— DATA EXTRACT —
........
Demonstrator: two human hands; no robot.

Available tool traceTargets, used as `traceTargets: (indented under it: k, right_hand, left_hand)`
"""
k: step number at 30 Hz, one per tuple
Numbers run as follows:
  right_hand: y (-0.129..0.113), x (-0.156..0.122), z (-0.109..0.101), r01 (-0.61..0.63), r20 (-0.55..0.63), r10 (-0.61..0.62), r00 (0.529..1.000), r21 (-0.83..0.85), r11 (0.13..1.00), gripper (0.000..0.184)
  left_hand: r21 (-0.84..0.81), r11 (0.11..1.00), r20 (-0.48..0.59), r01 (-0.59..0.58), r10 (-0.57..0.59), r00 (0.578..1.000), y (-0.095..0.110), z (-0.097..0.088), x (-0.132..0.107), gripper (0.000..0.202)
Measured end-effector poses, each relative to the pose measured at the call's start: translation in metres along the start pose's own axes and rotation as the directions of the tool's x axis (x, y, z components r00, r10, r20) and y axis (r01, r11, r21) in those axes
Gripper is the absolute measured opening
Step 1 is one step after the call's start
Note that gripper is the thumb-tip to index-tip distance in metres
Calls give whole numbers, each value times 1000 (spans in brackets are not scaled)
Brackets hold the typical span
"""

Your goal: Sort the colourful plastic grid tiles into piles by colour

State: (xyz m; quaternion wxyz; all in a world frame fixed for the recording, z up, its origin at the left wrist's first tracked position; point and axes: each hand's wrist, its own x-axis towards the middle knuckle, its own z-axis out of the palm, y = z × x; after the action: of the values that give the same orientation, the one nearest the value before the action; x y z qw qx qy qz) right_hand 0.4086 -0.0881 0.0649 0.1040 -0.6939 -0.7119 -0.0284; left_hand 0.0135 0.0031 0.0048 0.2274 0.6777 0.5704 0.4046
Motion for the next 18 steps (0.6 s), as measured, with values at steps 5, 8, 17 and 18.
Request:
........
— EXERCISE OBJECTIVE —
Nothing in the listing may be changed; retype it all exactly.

— TASK SOLUTION —
Demonstrator: two human hands; no robot.

Available tool traceTargets, used as `traceTargets: (indented under it: k, right_hand, left_hand)`
"""
k: step number at 30 Hz, one per tuple
Numbers run as follows:
  right_hand: y (-0.129..0.113), x (-0.156..0.122), z (-0.109..0.101), r01 (-0.61..0.63), r20 (-0.55..0.63), r10 (-0.61..0.62), r00 (0.529..1.000), r21 (-0.83..0.85), r11 (0.13..1.00), gripper (0.000..0.184)
  left_hand: r21 (-0.84..0.81), r11 (0.11..1.00), r20 (-0.48..0.59), r01 (-0.59..0.58), r10 (-0.57..0.59), r00 (0.578..1.000), y (-0.095..0.110), z (-0.097..0.088), x (-0.132..0.107), gripper (0.000..0.202)
Measured end-effector poses, each relative to the pose measured at the call's start: translation in metres along the start pose's own axes and rotation as the directions of the tool's x axis (x, y, z components r00, r10, r20) and y axis (r01, r11, r21) in those axes
Gripper is the absolute measured opening
Step 1 is one step after the call's start
Note that gripper is the thumb-tip to index-tip distance in metres
Calls give whole numbers, each value times 1000 (spans in brackets are not scaled)
Brackets hold the typical span
"""

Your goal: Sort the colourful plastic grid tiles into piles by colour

State: (xyz m; quaternion wxyz; all in a world frame fixed for the recording, z up, its origin at the left wrist's first tracked position; point and axes: each hand's wrist, its own x-axis towards the middle knuckle, its own z-axis out of the palm, y = z × x; after the action: of the values that give the same orientation, the one nearest the value before the action; x y z qw qx qy qz) right_hand 0.4086 -0.0881 0.0649 0.1040 -0.6939 -0.7119 -0.0284; left_hand 0.0135 0.0031 0.0048 0.2274 0.6777 0.5704 0.4046
Motion for the next 18 steps (0.6 s), as measured, with values at steps 5, 8, 17 and 18.
Request:

The answer has nothing more to it.